DFL senators perceived it as an attempt to block the ongoing efforts by the Dept. of Education to adopt a new social studies curriculum for the first time in almost a decade. The updated social studies standards are being drafted by a statewide committee of 38 Minnesotans.

"The reason we were just given for this bill makes absolutely no sense!" Sen. Melisa Franzen, and Edina Democrat, argued.

"If your argument is that we're going to be further delayed, what you're doing is further delaying the instruction they're going to be receiving – the instruction and up-to-day information we need them to learn in history, science, mathematics." 

Sen. Wiger read a letter from a member of the Minnesota Social Studies Standards Committee, pointing to the need for curriculum to reflect the changing demographics of Minnesota's population.

Sen. Chamberlain said his bill has nothing to do with the content of the new curriculum, only the work load it could impose.

"Members, it's a simple bill. It shouldn't be complicated," he said.

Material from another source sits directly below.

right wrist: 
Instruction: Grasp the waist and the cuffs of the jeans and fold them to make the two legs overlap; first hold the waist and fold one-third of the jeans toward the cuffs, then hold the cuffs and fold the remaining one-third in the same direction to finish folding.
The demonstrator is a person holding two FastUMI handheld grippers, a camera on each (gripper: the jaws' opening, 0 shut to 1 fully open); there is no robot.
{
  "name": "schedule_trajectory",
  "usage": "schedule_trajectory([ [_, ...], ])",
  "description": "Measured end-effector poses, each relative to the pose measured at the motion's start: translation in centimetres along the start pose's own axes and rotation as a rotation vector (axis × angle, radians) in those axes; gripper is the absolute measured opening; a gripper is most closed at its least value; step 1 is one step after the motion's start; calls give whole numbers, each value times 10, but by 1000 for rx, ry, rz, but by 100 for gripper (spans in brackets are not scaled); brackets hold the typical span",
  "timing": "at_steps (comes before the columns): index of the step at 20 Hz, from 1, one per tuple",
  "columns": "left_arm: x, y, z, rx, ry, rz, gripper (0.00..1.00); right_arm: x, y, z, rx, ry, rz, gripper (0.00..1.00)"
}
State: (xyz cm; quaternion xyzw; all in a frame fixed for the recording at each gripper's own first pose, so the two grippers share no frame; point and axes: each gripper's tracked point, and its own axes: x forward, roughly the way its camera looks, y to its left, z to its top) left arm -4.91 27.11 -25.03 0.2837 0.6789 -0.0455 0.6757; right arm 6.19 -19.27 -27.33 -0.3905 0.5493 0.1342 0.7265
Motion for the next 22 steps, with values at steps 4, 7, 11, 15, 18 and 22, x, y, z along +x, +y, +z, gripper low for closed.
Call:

Sen. Steve Cwodzinski of Eden Prairie, a retired social studies teacher, rejected the idea that implementing a new curriculum is a burden to teachers.

"This isn't giving schools more breathing room! It's adding two more years to something the social studies teachers have already waited ten years for!" Sen. Cwodzinski remarked.

He said in his 33 years of teaching social studies teacher embraced the opportunity to adopt the new benchmarks and purchase the materials and software they needed to make it happen.

"It was like all the holidays together in one!" he said, "It was a wonderful, wonderful time period!"

Social studies curriculum changes have often become controversial in the past, sparking debate over which historical events to include and which perspectives to use.  There often are conflicts over how to describe sexuality and sexual orientation in science curriculum.